# What you will do
Starting from the line that contains "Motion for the", reproduce each line exactly through the end of the material, and include no other lines.

━━━ Source material ━━━

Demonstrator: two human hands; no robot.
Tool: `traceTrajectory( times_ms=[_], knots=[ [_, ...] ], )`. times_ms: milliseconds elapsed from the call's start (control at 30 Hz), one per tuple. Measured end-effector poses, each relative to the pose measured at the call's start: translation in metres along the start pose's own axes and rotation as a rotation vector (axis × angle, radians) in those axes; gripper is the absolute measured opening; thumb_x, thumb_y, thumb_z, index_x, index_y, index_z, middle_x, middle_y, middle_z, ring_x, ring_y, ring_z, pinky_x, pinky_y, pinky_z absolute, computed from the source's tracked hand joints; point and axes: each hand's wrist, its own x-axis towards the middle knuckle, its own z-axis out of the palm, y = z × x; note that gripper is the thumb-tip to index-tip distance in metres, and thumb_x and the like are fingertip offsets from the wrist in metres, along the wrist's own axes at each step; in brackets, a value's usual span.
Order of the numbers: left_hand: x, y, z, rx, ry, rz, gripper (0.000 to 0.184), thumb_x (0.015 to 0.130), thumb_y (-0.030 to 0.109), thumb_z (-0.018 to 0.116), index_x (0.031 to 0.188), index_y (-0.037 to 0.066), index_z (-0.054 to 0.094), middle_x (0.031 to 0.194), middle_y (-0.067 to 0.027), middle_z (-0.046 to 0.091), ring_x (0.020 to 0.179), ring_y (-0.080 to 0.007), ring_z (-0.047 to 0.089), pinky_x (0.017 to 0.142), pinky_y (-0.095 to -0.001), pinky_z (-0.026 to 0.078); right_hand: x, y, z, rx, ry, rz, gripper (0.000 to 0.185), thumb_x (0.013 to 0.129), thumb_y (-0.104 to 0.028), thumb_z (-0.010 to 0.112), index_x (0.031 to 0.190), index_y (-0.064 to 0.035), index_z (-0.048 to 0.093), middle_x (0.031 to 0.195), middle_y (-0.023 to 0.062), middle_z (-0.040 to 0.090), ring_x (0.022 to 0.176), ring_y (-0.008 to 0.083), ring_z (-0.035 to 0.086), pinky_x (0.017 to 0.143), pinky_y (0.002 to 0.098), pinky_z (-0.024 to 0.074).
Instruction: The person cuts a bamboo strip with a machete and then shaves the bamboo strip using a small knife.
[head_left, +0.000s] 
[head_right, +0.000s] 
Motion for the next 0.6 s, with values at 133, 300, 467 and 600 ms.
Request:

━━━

# Task output
Motion for the next 0.6 s, with values at 133, 300, 467 and 600 ms.
Request:

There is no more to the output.